## RECORD EXCERPTS:
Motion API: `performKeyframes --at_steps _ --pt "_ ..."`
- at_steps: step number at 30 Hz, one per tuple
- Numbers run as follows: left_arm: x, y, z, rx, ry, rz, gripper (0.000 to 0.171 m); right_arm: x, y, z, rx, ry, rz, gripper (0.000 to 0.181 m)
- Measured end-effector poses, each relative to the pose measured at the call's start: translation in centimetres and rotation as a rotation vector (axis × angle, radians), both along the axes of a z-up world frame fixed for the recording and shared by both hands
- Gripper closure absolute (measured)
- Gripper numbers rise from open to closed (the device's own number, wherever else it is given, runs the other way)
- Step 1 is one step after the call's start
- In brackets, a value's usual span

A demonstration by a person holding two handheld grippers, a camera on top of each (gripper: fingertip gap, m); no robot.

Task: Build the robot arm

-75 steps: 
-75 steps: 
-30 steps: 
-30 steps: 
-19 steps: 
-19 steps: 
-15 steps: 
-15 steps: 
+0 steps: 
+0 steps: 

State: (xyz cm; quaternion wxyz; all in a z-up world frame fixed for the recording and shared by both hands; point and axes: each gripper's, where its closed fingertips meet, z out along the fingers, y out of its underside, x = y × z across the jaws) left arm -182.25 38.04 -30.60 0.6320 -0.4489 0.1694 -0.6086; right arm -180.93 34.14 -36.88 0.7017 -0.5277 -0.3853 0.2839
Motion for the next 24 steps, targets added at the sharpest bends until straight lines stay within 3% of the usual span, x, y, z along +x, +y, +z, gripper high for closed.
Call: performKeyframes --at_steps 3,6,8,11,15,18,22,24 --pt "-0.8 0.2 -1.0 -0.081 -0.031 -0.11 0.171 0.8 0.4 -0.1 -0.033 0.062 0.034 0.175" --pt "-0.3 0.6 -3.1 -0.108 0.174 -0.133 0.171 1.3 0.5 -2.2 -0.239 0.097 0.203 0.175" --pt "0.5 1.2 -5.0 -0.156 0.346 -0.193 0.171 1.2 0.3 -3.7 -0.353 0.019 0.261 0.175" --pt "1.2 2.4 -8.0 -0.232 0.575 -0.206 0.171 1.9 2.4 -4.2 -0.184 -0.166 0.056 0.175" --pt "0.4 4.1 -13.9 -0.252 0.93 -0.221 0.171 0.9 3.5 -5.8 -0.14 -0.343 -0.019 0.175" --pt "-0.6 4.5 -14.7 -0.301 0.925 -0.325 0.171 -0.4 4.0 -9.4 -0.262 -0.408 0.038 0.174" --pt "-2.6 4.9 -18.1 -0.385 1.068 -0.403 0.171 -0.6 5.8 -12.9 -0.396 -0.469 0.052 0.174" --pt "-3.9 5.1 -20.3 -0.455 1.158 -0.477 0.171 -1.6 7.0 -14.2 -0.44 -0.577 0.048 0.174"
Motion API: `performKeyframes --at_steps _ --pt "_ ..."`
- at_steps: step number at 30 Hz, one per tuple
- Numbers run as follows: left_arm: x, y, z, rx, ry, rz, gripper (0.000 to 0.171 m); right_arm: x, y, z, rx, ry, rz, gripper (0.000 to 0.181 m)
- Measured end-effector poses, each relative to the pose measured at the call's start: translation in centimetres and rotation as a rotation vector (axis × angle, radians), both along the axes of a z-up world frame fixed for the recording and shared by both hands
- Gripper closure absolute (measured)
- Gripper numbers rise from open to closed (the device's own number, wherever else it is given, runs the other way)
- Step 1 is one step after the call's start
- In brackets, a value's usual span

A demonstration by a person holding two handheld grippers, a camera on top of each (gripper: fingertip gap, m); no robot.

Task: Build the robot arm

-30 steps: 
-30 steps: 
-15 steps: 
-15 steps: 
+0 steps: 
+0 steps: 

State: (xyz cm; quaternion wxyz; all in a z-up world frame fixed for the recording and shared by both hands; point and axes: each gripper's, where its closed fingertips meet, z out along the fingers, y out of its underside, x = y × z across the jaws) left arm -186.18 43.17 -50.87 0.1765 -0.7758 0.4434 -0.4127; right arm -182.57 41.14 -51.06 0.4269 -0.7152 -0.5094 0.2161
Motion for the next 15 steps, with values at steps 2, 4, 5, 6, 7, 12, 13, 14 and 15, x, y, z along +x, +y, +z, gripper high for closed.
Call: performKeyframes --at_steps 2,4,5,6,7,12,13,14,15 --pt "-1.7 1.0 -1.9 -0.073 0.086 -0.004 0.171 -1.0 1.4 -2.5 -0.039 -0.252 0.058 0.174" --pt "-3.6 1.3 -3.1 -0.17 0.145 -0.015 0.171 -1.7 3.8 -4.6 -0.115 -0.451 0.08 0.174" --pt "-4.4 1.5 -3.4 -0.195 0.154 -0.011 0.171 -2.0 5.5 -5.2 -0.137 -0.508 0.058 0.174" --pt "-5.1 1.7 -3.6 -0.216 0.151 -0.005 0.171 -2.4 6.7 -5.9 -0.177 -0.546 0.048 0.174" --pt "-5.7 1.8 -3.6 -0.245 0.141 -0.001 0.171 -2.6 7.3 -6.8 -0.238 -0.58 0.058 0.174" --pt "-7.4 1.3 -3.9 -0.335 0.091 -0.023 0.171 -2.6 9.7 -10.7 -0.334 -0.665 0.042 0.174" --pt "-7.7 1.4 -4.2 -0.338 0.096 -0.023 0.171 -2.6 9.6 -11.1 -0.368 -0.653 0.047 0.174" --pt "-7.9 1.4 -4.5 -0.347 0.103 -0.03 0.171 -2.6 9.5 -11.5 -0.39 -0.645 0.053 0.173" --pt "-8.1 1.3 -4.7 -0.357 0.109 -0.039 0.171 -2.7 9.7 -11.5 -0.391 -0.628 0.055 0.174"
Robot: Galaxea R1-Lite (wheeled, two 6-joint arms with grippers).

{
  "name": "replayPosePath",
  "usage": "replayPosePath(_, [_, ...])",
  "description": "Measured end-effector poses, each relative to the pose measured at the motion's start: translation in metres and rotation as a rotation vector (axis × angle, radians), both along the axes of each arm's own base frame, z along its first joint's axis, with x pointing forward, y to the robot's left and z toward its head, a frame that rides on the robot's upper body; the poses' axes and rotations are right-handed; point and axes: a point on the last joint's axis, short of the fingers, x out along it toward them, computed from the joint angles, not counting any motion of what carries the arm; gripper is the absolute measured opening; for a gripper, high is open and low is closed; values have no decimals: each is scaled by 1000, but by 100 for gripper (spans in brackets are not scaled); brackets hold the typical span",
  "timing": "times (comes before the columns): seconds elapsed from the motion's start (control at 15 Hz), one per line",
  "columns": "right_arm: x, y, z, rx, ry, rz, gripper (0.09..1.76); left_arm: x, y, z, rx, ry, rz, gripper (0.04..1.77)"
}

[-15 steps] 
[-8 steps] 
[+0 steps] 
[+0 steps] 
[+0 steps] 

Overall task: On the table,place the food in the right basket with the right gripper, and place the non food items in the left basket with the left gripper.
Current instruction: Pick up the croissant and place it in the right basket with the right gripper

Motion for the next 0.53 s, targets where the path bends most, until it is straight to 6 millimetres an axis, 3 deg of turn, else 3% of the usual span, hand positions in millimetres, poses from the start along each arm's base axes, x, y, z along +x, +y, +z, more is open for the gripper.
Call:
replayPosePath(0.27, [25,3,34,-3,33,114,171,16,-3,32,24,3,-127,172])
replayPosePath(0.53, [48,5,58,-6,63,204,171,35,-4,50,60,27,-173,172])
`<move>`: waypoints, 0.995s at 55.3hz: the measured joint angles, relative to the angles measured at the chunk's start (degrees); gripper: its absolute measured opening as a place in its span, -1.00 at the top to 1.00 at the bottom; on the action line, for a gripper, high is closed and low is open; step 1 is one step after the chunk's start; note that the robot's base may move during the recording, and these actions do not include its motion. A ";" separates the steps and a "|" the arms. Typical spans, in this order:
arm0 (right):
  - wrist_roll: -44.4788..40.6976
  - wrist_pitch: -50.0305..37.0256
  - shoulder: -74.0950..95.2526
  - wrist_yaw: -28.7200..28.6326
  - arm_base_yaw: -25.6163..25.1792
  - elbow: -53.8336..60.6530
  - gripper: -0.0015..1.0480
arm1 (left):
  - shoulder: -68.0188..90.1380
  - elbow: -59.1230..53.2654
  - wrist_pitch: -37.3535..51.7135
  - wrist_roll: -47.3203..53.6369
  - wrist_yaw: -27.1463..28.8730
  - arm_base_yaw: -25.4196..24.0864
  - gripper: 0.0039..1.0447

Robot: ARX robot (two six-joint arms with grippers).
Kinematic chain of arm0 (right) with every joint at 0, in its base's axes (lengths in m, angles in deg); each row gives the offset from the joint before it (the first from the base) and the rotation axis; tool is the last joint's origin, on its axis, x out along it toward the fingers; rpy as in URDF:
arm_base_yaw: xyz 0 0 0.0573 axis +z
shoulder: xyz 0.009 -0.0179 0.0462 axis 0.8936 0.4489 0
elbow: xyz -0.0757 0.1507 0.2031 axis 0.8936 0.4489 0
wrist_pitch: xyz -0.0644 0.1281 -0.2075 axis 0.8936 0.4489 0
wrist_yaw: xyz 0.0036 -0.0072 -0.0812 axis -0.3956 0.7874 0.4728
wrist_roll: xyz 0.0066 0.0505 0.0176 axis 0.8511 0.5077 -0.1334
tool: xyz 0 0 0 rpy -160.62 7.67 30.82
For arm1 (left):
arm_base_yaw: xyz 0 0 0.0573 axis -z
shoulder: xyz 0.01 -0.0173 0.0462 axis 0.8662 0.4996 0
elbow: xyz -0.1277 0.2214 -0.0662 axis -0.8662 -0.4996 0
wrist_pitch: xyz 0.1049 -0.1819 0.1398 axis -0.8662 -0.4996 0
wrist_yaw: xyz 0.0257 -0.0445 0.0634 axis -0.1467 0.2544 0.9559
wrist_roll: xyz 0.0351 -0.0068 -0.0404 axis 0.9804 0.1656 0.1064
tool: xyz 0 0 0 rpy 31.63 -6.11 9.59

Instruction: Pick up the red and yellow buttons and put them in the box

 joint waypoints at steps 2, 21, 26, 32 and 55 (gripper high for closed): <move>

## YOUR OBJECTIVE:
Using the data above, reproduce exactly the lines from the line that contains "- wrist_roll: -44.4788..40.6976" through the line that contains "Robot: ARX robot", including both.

## SOLUTION:
  - wrist_roll: -44.4788..40.6976
  - wrist_pitch: -50.0305..37.0256
  - shoulder: -74.0950..95.2526
  - wrist_yaw: -28.7200..28.6326
  - arm_base_yaw: -25.6163..25.1792
  - elbow: -53.8336..60.6530
  - gripper: -0.0015..1.0480
arm1 (left):
  - shoulder: -68.0188..90.1380
  - elbow: -59.1230..53.2654
  - wrist_pitch: -37.3535..51.7135
  - wrist_roll: -47.3203..53.6369
  - wrist_yaw: -27.1463..28.8730
  - arm_base_yaw: -25.4196..24.0864
  - gripper: 0.0039..1.0447

Robot: ARX robot (two six-joint arms with grippers).

This exercise is now fully answered.